What the task asks:
Repeat back the listing below, word for word and in full.

Input data:
=== Section Start ===

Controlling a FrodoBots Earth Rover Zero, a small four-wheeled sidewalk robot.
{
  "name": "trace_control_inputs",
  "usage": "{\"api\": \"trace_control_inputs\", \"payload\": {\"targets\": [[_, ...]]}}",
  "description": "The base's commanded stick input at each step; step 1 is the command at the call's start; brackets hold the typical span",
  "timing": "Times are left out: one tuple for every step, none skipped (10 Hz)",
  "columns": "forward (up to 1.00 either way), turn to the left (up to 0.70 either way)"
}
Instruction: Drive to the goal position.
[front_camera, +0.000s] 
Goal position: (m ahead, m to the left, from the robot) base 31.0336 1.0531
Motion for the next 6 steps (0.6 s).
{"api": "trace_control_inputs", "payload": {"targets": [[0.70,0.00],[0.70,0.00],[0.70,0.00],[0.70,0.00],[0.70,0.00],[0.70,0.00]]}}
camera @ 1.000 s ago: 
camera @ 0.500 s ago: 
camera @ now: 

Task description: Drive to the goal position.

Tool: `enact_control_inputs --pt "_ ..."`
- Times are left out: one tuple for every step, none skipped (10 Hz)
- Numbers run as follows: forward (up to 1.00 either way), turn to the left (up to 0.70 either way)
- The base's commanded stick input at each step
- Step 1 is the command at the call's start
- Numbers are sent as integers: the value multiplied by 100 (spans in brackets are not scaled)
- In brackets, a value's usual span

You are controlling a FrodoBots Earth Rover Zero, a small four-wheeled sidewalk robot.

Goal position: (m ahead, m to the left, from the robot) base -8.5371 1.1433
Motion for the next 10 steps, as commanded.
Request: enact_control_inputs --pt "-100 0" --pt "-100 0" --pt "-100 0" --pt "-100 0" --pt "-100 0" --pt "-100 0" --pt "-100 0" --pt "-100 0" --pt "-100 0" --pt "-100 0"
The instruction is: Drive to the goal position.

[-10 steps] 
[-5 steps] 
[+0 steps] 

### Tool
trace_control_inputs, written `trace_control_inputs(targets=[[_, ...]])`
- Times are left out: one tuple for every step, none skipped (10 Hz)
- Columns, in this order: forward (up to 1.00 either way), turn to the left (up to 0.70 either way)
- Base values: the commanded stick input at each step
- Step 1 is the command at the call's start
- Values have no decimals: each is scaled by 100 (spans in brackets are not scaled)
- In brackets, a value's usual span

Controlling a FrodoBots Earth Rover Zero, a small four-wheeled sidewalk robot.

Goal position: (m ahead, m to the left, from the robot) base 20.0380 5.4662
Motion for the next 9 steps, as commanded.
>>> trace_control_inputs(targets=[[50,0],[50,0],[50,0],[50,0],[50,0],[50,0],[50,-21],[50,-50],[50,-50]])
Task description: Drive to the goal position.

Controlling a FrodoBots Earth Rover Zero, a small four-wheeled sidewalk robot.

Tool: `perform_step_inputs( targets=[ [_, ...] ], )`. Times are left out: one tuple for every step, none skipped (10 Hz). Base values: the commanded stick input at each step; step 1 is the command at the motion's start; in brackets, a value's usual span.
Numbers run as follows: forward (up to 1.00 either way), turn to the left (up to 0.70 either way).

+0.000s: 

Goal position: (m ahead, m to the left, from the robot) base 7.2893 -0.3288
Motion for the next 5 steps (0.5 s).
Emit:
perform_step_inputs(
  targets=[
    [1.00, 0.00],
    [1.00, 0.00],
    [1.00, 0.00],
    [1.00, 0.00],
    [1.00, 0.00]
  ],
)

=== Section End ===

Task result:
Controlling a FrodoBots Earth Rover Zero, a small four-wheeled sidewalk robot.
{
  "name": "trace_control_inputs",
  "usage": "{\"api\": \"trace_control_inputs\", \"payload\": {\"targets\": [[_, ...]]}}",
  "description": "The base's commanded stick input at each step; step 1 is the command at the call's start; brackets hold the typical span",
  "timing": "Times are left out: one tuple for every step, none skipped (10 Hz)",
  "columns": "forward (up to 1.00 either way), turn to the left (up to 0.70 either way)"
}
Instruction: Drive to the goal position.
[front_camera, +0.000s] 
Goal position: (m ahead, m to the left, from the robot) base 31.0336 1.0531
Motion for the next 6 steps (0.6 s).
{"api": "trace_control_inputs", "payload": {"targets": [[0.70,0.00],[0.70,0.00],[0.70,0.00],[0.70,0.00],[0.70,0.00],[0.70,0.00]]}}
camera @ 1.000 s ago: 
camera @ 0.500 s ago: 
camera @ now: 

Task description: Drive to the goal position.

Tool: `enact_control_inputs --pt "_ ..."`
- Times are left out: one tuple for every step, none skipped (10 Hz)
- Numbers run as follows: forward (up to 1.00 either way), turn to the left (up to 0.70 either way)
- The base's commanded stick input at each step
- Step 1 is the command at the call's start
- Numbers are sent as integers: the value multiplied by 100 (spans in brackets are not scaled)
- In brackets, a value's usual span

You are controlling a FrodoBots Earth Rover Zero, a small four-wheeled sidewalk robot.

Goal position: (m ahead, m to the left, from the robot) base -8.5371 1.1433
Motion for the next 10 steps, as commanded.
Request: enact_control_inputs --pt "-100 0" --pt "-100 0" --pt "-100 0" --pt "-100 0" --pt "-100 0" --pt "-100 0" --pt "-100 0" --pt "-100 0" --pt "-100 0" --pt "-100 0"
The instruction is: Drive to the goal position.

[-10 steps] 
[-5 steps] 
[+0 steps] 

### Tool
trace_control_inputs, written `trace_control_inputs(targets=[[_, ...]])`
- Times are left out: one tuple for every step, none skipped (10 Hz)
- Columns, in this order: forward (up to 1.00 either way), turn to the left (up to 0.70 either way)
- Base values: the commanded stick input at each step
- Step 1 is the command at the call's start
- Values have no decimals: each is scaled by 100 (spans in brackets are not scaled)
- In brackets, a value's usual span

Controlling a FrodoBots Earth Rover Zero, a small four-wheeled sidewalk robot.

Goal position: (m ahead, m to the left, from the robot) base 20.0380 5.4662
Motion for the next 9 steps, as commanded.
>>> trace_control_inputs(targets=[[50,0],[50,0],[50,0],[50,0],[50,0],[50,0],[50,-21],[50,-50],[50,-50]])
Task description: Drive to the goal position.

Controlling a FrodoBots Earth Rover Zero, a small four-wheeled sidewalk robot.

Tool: `perform_step_inputs( targets=[ [_, ...] ], )`. Times are left out: one tuple for every step, none skipped (10 Hz). Base values: the commanded stick input at each step; step 1 is the command at the motion's start; in brackets, a value's usual span.
Numbers run as follows: forward (up to 1.00 either way), turn to the left (up to 0.70 either way).

+0.000s: 

Goal position: (m ahead, m to the left, from the robot) base 7.2893 -0.3288
Motion for the next 5 steps (0.5 s).
Emit:
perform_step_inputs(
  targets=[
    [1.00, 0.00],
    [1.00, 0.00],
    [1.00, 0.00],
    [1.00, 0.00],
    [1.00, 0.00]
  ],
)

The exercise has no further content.